# Let’s try using the Trainer feature

By using [Trainer](https://docs.chainer.org/en/latest/reference/core/generated/chainer.training.Trainer.html#chainer.training.Trainer), you don’t need to write the tedious training loop explicitly any more. Furthermore, Chainer provides many useful extensions that can be used with [Trainer](https://docs.chainer.org/en/latest/reference/core/generated/chainer.training.Trainer.html#chainer.training.Trainer) to visualize your results, evaluate your model, store and manage log files more easily.

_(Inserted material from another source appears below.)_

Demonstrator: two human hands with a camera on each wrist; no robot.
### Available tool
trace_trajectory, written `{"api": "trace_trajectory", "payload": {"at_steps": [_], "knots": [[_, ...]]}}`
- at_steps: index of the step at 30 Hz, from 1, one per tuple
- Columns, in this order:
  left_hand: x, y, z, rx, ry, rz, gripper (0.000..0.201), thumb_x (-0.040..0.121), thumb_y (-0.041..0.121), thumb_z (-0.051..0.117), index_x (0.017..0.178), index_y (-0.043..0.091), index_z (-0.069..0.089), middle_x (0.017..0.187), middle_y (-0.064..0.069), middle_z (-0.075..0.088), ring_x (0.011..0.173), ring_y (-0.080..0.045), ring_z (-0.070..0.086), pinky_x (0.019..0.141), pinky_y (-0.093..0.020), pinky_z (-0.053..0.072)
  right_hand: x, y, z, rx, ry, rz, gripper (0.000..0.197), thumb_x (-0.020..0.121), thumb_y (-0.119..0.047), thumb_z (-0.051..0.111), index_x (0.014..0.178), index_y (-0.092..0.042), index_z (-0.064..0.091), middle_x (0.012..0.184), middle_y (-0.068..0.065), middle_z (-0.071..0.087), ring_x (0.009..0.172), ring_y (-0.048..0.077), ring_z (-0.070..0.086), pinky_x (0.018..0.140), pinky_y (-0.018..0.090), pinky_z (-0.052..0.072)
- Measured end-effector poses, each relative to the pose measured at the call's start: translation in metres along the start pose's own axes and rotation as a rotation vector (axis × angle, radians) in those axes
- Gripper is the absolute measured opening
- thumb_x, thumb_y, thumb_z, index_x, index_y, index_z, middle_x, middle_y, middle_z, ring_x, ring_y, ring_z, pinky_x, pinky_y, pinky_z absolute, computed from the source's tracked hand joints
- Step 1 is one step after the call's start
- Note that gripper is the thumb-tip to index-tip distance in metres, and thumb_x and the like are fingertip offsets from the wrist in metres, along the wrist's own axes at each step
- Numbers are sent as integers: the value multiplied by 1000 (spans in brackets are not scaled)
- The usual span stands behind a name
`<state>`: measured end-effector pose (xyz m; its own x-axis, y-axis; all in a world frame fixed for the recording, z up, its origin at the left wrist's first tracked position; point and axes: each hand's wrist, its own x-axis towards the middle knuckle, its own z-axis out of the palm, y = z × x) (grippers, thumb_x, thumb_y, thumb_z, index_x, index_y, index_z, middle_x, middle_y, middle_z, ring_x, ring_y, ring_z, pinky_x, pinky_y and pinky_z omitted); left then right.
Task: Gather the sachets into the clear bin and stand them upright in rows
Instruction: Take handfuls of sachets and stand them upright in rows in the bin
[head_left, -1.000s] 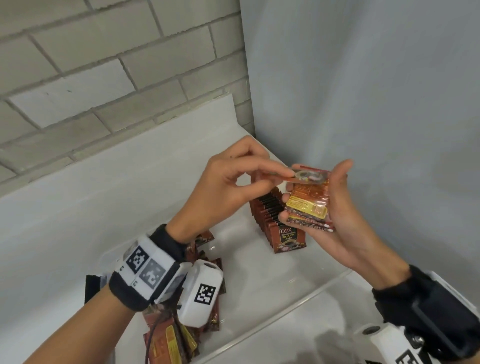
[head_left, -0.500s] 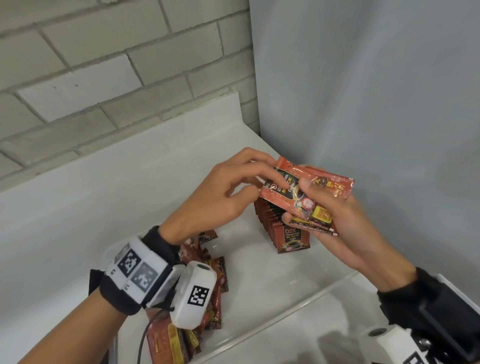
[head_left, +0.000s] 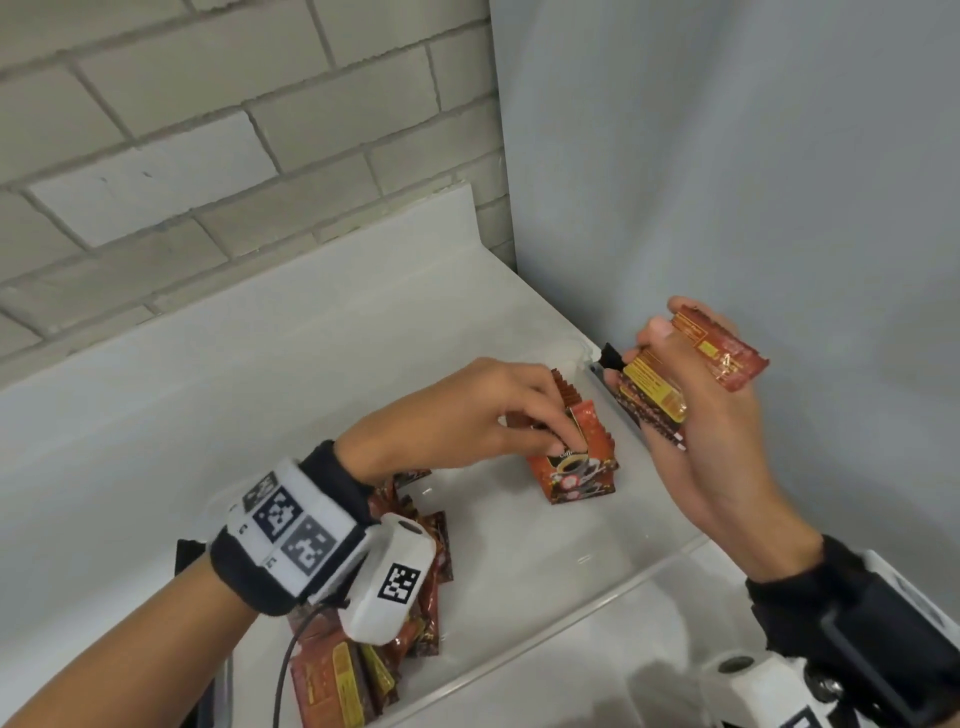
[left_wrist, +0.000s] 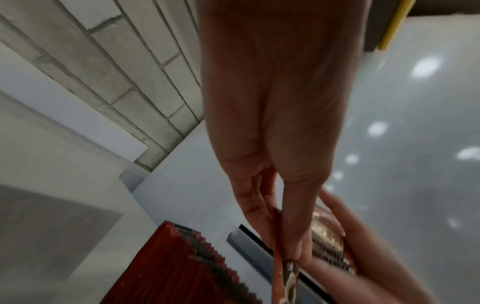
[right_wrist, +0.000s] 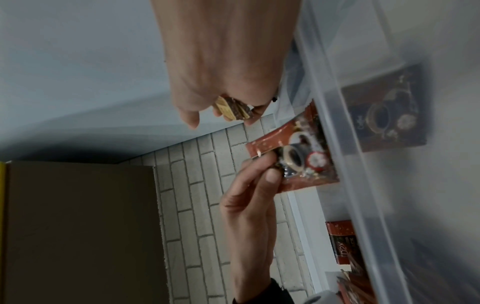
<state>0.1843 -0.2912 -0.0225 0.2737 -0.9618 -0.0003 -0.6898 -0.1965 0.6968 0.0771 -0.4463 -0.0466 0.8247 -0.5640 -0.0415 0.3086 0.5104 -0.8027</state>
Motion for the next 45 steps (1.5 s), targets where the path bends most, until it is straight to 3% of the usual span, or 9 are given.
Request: {"api": "trace_trajectory", "payload": {"at_steps": [2, 6, 13, 19, 23, 27, 35, 41, 45], "knots": [[6, -4, 7, 77, -59, 35, 20, 86, 12, 68, 105, 14, 75, 91, 3, 59, 79, 0, 54, 75, -8, 38, 0, 0, 0, 6, -7, -2, 39, 75, -26, 70, 111, -22, 55, 81, -4, 60, 75, 10, 64, 87, 38, 55], [16, -12, 22, 203, -109, 71, 22, 86, 10, 67, 107, 15, 75, 85, 3, 48, 73, 0, 43, 70, -4, 29, 0, 0, 0, 16, -22, -2, 41, 75, -27, 70, 113, -21, 55, 80, -3, 62, 76, 11, 65, 82, 35, 54], [26, -21, 48, 470, -67, 254, 22, 79, 2, 67, 96, 10, 77, 78, -5, 42, 69, -13, 37, 59, -19, 29, -1, 0, 0, 4, -17, 4, 43, 75, -29, 71, 114, -21, 56, 81, -4, 64, 79, 12, 66, 84, 38, 53], [27, -25, 57, 631, -46, 280, 20, 81, 11, 62, 94, 15, 77, 84, -12, 51, 79, -28, 50, 61, -38, 44, -1, -1, 1, 52, -54, 9, 38, 77, -23, 65, 113, -19, 54, 73, -4, 63, 71, 9, 65, 76, 30, 56], [23, -22, 62, 744, -34, 253, 19, 85, 22, 58, 91, 20, 76, 98, -12, 55, 90, -29, 50, 65, -36, 39, -1, 0, 3, 52, -51, 13, 37, 77, -24, 66, 112, -18, 55, 74, -4, 63, 70, 11, 65, 75, 31, 56], [22, -18, 67, 773, -18, 238, 37, 85, 32, 40, 85, 21, 76, 99, -9, 55, 93, -26, 44, 69, -32, 26, 0, 0, 2, 64, -43, 17, 38, 76, -23, 67, 112, -17, 55, 76, -1, 63, 71, 12, 65, 79, 35, 56], [23, -17, 70, 886, 18, 280, 40, 89, 30, 36, 91, 23, 75, 100, -8, 55, 92, -23, 38, 70, -31, 24, 0, 1, 2, 44, -39, 20, 38, 76, -25, 67, 112, -18, 55, 77, -2, 63, 72, 11, 65, 83, 38, 53], [20, -19, 61, 604, -4, 295, 30, 91, 31, 49, 111, 25, 70, 92, -2, 37, 88, -15, 27, 72, -30, 27, 0, 0, 1, 34, -53, 31, 36, 77, -25, 66, 111, -19, 55, 76, -2, 63, 71, 10, 65, 81, 37, 54], [0, -9, 31, 114, 116, -82, 19, 92, 14, 60, 111, 16, 64, 93, 2, 42, 86, -7, 42, 78, -15, 36, 0, 0, 0, 4, -40, 47, 41, 74, -30, 69, 112, -21, 56, 80, -3, 65, 76, 11, 66, 85, 39, 53]]}}
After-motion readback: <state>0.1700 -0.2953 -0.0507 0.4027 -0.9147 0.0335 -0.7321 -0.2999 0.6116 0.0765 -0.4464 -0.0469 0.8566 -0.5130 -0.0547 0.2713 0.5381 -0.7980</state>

This example will show how to use the [Trainer](https://docs.chainer.org/en/latest/reference/core/generated/chainer.training.Trainer.html#chainer.training.Trainer) to train a fully-connected feed-forward neural network on the MNIST dataset.

**Note**

If you would like to know how to write a training loop without using this functionality, please check [How to write a training loop in Chainer](training_loop_in_chainer.ipynb) instead of this tutorial.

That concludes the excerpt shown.